Steele is the Robert J. and Marion E. Oster Senior Fellow at the Hoover Institution at Stanford University. Appointed a Hoover fellow in 1994, he specializes in the study of race relations, multiculturalism, and affirmative action.

In 2006, Steele received the Bradley Prize for his contributions to the study of race in America. In 2004, he was awarded the National Humanities Medal. In 1991, his work on the documentary Seven Days in Bensonhurst was recognized with an Emmy Award and two awards for television documentary writing—the Writer’s Guild Award and the San Francisco Film Festival Award.

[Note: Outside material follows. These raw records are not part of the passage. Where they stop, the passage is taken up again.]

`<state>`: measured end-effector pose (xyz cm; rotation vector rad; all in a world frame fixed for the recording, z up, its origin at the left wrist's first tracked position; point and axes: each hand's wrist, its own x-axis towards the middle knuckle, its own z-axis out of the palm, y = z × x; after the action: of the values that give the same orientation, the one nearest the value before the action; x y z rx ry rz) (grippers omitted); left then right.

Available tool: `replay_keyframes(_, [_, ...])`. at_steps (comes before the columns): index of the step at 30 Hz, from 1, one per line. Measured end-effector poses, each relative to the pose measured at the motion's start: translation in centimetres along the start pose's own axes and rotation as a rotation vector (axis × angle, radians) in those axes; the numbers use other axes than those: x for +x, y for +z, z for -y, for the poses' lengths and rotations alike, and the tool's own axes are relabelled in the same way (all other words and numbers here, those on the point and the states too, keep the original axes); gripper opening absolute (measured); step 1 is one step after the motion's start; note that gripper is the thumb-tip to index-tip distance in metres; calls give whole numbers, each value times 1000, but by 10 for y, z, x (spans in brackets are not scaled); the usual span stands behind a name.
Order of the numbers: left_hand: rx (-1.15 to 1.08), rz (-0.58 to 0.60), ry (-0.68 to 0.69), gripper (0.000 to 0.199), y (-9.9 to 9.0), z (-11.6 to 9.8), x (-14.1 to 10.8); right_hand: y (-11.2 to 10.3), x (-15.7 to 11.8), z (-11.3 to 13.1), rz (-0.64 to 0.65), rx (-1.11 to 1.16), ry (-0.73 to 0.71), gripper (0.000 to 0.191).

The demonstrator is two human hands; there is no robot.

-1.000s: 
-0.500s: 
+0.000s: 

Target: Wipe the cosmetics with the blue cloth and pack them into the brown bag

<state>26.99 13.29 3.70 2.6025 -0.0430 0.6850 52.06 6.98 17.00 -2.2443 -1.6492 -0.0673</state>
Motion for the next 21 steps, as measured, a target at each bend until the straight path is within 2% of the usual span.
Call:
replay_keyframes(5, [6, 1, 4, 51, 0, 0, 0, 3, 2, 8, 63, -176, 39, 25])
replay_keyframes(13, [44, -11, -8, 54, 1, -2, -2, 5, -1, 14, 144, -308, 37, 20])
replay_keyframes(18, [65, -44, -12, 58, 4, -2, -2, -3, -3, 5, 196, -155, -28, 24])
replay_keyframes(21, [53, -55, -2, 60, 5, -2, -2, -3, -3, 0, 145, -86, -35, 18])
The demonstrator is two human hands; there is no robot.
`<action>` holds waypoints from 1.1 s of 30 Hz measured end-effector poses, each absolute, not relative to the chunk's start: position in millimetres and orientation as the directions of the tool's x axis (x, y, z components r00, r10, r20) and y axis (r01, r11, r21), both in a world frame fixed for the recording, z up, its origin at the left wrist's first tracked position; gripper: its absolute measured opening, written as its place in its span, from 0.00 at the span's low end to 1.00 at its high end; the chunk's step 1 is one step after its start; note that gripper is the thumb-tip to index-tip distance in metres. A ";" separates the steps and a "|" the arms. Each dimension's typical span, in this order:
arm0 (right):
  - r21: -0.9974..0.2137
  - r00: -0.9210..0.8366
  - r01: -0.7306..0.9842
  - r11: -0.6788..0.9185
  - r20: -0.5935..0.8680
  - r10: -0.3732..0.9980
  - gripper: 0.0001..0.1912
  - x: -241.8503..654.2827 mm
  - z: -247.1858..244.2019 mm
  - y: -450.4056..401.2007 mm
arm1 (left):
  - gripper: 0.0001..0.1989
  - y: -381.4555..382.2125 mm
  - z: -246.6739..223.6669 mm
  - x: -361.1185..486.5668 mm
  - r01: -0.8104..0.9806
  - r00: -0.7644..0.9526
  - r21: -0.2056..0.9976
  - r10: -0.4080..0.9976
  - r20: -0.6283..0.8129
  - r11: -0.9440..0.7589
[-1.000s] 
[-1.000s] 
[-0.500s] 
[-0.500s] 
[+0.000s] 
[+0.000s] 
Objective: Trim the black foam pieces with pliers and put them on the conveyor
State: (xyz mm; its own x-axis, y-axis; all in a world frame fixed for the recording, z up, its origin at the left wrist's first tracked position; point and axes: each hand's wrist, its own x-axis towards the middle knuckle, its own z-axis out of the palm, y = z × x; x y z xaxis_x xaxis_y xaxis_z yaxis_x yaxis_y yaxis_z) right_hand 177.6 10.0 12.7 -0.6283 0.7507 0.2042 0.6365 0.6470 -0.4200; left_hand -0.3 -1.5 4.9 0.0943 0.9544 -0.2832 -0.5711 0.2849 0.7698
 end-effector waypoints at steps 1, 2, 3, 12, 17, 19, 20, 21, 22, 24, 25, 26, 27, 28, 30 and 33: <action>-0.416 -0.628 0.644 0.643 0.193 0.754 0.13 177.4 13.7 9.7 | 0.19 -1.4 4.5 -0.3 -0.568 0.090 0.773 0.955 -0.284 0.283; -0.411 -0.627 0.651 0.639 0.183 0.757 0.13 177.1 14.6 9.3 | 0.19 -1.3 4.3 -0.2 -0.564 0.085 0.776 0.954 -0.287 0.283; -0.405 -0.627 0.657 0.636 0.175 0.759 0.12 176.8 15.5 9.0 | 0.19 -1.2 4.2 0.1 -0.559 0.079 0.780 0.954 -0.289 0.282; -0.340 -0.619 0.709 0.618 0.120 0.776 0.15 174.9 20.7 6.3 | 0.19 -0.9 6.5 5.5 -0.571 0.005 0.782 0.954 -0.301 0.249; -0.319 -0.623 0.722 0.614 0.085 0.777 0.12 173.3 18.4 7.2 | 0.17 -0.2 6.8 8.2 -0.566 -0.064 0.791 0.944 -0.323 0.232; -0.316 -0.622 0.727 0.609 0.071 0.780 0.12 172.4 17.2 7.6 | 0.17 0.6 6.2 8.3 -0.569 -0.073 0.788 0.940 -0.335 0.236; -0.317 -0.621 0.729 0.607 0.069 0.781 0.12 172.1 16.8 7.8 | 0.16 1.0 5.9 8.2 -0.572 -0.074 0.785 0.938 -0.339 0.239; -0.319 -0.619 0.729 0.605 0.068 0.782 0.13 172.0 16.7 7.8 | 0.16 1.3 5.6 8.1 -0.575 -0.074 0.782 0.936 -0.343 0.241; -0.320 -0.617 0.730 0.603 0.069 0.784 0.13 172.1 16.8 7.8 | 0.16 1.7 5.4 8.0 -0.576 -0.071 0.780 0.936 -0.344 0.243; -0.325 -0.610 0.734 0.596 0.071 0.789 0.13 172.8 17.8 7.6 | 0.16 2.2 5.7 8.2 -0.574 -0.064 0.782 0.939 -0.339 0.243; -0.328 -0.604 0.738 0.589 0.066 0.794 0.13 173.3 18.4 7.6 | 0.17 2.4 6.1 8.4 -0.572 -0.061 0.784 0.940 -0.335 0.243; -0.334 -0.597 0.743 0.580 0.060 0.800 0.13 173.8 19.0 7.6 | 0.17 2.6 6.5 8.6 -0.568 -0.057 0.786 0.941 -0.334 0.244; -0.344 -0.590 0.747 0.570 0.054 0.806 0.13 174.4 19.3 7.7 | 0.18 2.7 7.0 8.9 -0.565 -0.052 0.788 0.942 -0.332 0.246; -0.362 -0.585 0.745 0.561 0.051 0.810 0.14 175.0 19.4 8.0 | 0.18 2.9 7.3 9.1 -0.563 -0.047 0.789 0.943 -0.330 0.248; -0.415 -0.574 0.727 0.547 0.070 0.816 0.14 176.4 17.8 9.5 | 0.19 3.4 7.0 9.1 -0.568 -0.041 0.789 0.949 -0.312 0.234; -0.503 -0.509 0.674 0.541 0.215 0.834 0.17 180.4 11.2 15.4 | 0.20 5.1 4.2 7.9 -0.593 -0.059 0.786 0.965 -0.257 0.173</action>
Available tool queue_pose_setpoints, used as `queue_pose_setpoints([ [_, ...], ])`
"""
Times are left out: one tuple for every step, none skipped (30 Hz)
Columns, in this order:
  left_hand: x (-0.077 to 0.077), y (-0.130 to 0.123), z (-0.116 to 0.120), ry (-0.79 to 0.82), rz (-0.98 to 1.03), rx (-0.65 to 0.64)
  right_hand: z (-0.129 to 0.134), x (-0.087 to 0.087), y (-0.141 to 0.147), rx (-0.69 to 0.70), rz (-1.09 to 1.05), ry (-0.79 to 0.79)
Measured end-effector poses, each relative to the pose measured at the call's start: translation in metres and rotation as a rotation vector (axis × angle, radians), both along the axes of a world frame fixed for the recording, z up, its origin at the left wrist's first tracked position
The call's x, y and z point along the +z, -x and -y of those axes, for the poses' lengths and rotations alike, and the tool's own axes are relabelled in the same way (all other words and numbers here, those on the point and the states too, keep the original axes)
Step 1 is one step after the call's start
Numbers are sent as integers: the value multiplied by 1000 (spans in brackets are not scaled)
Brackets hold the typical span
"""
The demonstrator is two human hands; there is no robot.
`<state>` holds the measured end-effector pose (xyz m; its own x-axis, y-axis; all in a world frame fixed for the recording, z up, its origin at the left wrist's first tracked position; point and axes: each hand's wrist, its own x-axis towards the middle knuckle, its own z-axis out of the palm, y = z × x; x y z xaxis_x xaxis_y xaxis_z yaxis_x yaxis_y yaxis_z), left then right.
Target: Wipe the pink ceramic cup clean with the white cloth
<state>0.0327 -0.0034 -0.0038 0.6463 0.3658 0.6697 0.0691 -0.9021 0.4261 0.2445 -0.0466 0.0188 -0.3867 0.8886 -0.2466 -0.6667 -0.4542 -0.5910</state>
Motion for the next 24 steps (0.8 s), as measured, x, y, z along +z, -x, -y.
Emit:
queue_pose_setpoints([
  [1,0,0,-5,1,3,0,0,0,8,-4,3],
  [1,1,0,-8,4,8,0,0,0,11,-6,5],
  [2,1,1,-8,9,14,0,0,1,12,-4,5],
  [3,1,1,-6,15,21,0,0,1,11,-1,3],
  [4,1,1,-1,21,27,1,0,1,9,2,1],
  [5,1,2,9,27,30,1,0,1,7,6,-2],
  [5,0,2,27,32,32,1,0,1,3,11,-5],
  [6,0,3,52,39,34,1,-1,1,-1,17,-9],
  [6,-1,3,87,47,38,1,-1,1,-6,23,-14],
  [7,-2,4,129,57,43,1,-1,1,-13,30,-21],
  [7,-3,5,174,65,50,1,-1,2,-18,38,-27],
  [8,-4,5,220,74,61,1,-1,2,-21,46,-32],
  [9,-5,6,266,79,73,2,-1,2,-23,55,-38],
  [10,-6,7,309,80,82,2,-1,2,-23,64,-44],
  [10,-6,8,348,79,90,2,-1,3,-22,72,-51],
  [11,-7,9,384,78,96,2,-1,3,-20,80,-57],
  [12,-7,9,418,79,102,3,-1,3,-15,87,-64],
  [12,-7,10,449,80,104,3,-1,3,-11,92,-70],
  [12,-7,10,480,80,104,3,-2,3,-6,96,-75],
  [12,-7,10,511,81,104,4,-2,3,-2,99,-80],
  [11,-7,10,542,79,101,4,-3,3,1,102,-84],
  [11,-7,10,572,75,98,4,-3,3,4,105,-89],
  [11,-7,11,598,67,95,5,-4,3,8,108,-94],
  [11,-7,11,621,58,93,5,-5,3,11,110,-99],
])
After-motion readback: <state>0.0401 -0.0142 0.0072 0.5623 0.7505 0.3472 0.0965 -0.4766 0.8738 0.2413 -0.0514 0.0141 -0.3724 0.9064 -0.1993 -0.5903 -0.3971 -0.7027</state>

“We are excited to hear Shelby Steele’s perspective on the sources of divisions and polarization in America,” says Mark Crain, William E. Simon Professor of Political Economy and chair of policy studies at Lafayette. “His experiences and ideas offer important insights into some of the greatest social challenges of our time.”

Steele received the National Book Critic’s Circle Award in 1990 in the general nonfiction category for The Content of Our Character: A New Vision of Race in America. Other books by Steele include A Bound Man: Why We Are Excited About Obama and Why He Can’t Win (Free Press, 2007), White Guilt: How Blacks and Whites Together Destroyed the Promise of the Civil Rights Era (HarperCollins 2006), and A Dream Deferred: The Second Betrayal of Black Freedom in America.